Identical but not the same: The value of DNA methylation profiling in forensic discrimination within monozygotic twins

Abstract

Monozygotic twins (MZs) show remarkable resemblance in many aspects including behavior and health, because they share identical genomic DNA. However, evidence for epigenetic differences within MZs has been accumulated. DNA methylation differences between MZs could partially account for their phenotypic discordance of behavioral traits and diseases. High throughput epigenomic microarray profiling can be a strategy of choice for identification of epigenetic differences in phenotypically different MZs. In this study, we mapped MZs DNA methylation differences in white blood cells by interrogation of the unmethylated genome on methylation Beadchip. Blood samples were taken from 22 pairs of adult MZs.

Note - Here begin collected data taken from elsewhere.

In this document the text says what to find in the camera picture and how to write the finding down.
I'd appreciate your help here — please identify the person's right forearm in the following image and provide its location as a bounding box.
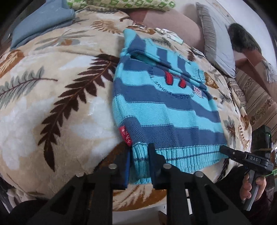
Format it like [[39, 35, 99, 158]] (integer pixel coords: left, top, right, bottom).
[[251, 186, 277, 225]]

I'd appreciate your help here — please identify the grey pillow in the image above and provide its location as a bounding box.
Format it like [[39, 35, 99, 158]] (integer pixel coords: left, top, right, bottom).
[[196, 2, 236, 78]]

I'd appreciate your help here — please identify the beige leaf print blanket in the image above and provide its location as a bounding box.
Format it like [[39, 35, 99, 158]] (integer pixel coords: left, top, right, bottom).
[[0, 5, 252, 211]]

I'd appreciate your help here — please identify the striped brown cushion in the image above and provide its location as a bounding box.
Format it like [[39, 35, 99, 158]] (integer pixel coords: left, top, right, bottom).
[[225, 67, 277, 134]]

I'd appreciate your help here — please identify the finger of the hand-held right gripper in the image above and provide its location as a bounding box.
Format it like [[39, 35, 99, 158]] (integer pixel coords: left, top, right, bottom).
[[220, 145, 246, 161]]

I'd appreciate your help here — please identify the blue striped knit sweater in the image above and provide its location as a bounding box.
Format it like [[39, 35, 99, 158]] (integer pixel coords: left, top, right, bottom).
[[111, 28, 229, 185]]

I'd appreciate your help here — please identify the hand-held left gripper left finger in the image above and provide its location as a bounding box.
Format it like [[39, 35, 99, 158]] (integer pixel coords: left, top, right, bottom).
[[26, 149, 132, 225]]

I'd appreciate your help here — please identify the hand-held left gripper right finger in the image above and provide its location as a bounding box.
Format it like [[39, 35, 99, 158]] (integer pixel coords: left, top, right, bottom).
[[147, 143, 251, 225]]

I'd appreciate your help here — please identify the person's right hand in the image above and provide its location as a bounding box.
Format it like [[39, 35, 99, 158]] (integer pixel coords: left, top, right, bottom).
[[239, 173, 268, 201]]

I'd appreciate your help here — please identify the pink bolster cushion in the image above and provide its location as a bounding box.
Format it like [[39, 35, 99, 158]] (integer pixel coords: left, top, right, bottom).
[[128, 9, 205, 52]]

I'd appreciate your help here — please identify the green checked pillow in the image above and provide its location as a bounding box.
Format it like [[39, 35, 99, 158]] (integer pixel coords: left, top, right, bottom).
[[66, 0, 176, 11]]

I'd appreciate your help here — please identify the grey-blue folded cloth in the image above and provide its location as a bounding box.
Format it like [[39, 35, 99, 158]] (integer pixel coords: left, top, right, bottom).
[[10, 0, 76, 49]]

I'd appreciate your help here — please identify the dark fur cushion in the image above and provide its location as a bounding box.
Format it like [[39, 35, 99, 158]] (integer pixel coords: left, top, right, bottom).
[[227, 23, 262, 53]]

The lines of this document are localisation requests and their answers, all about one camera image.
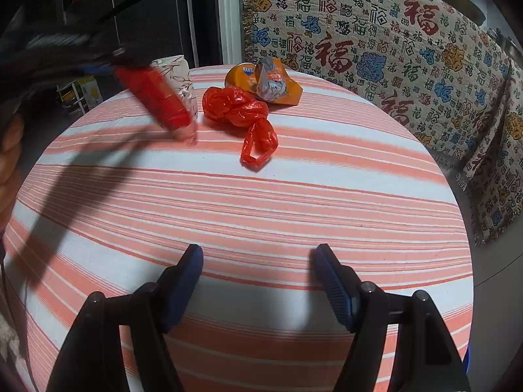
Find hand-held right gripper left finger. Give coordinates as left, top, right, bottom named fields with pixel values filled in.
left=45, top=243, right=204, bottom=392

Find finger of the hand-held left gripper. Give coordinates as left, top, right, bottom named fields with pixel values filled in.
left=77, top=47, right=131, bottom=79

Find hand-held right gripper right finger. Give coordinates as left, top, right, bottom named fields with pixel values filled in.
left=312, top=243, right=471, bottom=392

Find red snack wrapper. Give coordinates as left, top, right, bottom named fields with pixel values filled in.
left=114, top=64, right=199, bottom=146

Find floral paper bag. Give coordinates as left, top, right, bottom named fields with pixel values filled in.
left=150, top=55, right=199, bottom=120

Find person's left hand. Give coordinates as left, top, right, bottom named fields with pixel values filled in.
left=0, top=113, right=26, bottom=231

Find yellow box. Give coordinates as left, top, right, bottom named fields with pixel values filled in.
left=56, top=74, right=105, bottom=116

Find red plastic bag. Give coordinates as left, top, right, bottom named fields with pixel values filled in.
left=202, top=87, right=279, bottom=168

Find orange silver snack wrapper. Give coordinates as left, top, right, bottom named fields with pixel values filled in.
left=226, top=57, right=302, bottom=106

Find printed blanket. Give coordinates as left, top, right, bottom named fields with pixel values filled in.
left=239, top=0, right=523, bottom=246

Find metal pot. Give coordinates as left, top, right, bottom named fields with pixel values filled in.
left=488, top=28, right=523, bottom=68

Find dark metal pan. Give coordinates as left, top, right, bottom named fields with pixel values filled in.
left=422, top=0, right=487, bottom=26

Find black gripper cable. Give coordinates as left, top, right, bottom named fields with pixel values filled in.
left=98, top=0, right=187, bottom=26

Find white door frame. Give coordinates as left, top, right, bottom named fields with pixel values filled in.
left=216, top=0, right=246, bottom=68

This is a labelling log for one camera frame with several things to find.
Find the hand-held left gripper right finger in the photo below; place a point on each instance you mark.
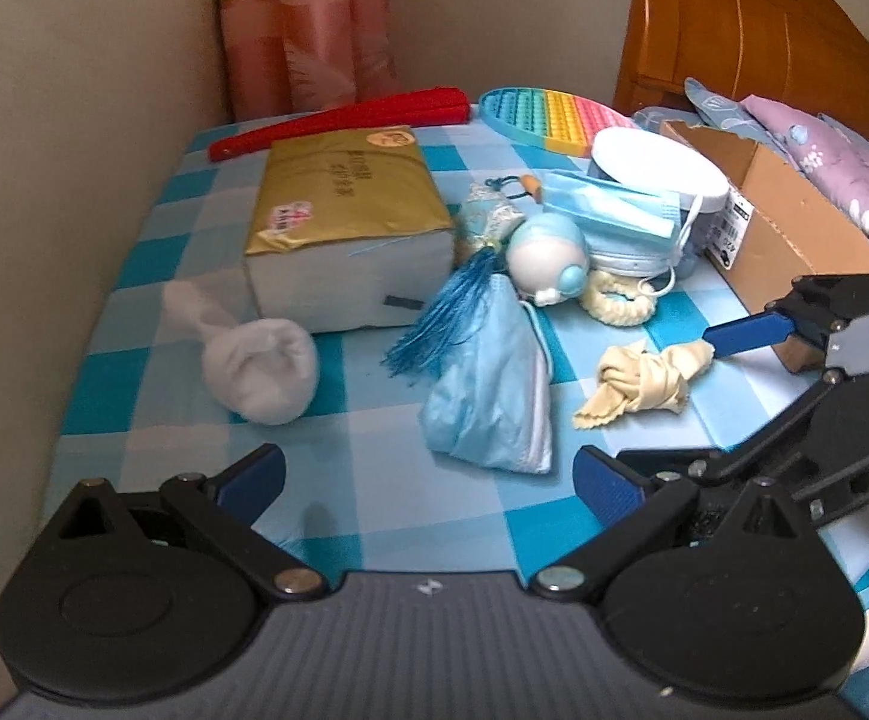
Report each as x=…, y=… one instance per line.
x=610, y=487

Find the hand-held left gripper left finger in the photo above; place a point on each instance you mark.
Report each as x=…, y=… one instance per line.
x=250, y=484

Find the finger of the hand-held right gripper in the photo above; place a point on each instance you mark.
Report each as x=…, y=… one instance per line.
x=749, y=331
x=854, y=427

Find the cardboard box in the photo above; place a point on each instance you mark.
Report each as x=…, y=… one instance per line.
x=794, y=232

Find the beige cloth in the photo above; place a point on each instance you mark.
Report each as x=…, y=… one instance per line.
x=644, y=382

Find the white sock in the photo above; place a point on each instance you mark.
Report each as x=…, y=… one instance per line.
x=262, y=367

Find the cream scrunchie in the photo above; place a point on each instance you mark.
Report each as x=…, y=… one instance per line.
x=614, y=311

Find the blue face mask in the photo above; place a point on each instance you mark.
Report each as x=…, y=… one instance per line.
x=614, y=210
x=487, y=390

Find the round blue and white toy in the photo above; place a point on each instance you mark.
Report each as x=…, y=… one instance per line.
x=547, y=255

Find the blue checked tablecloth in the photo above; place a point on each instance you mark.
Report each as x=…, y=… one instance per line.
x=374, y=510

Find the purple floral pillow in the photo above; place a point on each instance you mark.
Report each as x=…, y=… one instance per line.
x=839, y=157

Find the plastic jar with white lid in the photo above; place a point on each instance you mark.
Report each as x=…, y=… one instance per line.
x=659, y=157

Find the blue floral pillow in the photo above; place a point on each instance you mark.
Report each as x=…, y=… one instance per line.
x=711, y=109

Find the blue tasselled sachet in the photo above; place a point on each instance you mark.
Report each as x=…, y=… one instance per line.
x=442, y=307

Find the rainbow pop bubble toy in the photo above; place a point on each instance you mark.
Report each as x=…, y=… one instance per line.
x=547, y=116

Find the gold tissue pack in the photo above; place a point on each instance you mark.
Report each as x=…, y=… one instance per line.
x=337, y=195

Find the wooden bed headboard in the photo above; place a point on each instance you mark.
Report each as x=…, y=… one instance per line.
x=741, y=30

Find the red folded fan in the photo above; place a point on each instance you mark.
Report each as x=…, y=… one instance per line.
x=374, y=116

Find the pink curtain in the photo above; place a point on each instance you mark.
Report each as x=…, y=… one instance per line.
x=307, y=52

Genomic DNA was bisulfite modified by EZ DNA methylation-Gold kit according to the manufacturer's protocols, consequently analyzed with Illumina's Human Methylation27 Beadchip including more than 27,000 CpG sites. The results indicated that MZs exhibited remarkable differences among their genome-wide 5-methylcytosine. According to a set of selection criteria, 377 CpG sites with significant differences of methylation status were picked out. Although DNA methylation shows only partial stability, primary results of this study strongly suggested that the CpG methylation could be a perspective biomarker to distinguish MZs from each other.